- _DESCRIPTION OF THE TASK_: Please print every record below exactly as it reads.

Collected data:
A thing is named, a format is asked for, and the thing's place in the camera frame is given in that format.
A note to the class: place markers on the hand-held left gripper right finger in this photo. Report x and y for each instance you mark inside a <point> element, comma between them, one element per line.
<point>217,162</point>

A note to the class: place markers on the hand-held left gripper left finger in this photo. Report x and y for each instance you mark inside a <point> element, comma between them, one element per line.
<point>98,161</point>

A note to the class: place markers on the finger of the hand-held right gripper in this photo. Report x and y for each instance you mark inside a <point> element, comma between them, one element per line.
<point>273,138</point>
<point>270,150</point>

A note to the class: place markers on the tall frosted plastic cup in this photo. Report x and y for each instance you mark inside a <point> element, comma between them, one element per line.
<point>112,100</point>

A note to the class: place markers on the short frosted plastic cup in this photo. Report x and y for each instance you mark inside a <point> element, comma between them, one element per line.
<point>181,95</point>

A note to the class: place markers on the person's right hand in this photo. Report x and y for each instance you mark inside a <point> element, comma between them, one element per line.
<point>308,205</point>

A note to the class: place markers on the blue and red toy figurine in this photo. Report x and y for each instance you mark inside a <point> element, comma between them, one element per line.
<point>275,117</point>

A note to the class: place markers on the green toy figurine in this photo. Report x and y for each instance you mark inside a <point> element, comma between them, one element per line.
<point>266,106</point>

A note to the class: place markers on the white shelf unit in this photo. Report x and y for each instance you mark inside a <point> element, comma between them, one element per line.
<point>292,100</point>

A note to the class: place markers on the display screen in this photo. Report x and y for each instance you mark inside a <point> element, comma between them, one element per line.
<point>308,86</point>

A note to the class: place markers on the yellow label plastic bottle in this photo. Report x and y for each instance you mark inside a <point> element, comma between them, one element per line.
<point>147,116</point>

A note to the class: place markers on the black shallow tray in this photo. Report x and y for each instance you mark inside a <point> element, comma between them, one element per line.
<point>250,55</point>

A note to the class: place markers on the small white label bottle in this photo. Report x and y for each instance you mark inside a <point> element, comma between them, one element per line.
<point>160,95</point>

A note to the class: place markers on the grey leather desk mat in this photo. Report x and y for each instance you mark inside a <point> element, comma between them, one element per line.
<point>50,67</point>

- _TASK SOLUTION_:
A thing is named, a format is asked for, and the thing's place in the camera frame is given in that format.
A note to the class: place markers on the hand-held left gripper right finger in this photo. Report x and y for each instance you mark inside a <point> element, comma between them, one element per line.
<point>217,162</point>

A note to the class: place markers on the hand-held left gripper left finger in this photo. Report x and y for each instance you mark inside a <point> element, comma between them, one element per line.
<point>98,161</point>

A note to the class: place markers on the finger of the hand-held right gripper in this photo. Report x and y for each instance you mark inside a <point> element, comma between them, one element per line.
<point>273,138</point>
<point>270,150</point>

A note to the class: place markers on the tall frosted plastic cup in this photo. Report x and y for each instance you mark inside a <point> element, comma between them, one element per line.
<point>112,100</point>

A note to the class: place markers on the short frosted plastic cup in this photo. Report x and y for each instance you mark inside a <point> element, comma between them, one element per line.
<point>181,95</point>

A note to the class: place markers on the person's right hand in this photo. Report x and y for each instance you mark inside a <point> element, comma between them, one element per line.
<point>308,205</point>

A note to the class: place markers on the blue and red toy figurine in this photo. Report x and y for each instance you mark inside a <point> element, comma between them, one element per line.
<point>275,117</point>

A note to the class: place markers on the green toy figurine in this photo. Report x and y for each instance you mark inside a <point> element, comma between them, one element per line.
<point>266,106</point>

A note to the class: place markers on the white shelf unit in this photo. Report x and y for each instance you mark inside a <point> element, comma between them, one element per line.
<point>292,100</point>

A note to the class: place markers on the display screen in this photo. Report x and y for each instance you mark inside a <point> element, comma between them, one element per line.
<point>308,86</point>

A note to the class: place markers on the yellow label plastic bottle in this photo. Report x and y for each instance you mark inside a <point> element, comma between them, one element per line.
<point>147,116</point>

A note to the class: place markers on the black shallow tray in this photo. Report x and y for each instance you mark inside a <point> element, comma between them, one element per line.
<point>250,55</point>

A note to the class: place markers on the small white label bottle in this photo. Report x and y for each instance you mark inside a <point> element, comma between them, one element per line.
<point>160,95</point>

A note to the class: place markers on the grey leather desk mat in this photo. Report x and y for each instance you mark inside a <point> element, comma between them, one element per line.
<point>50,67</point>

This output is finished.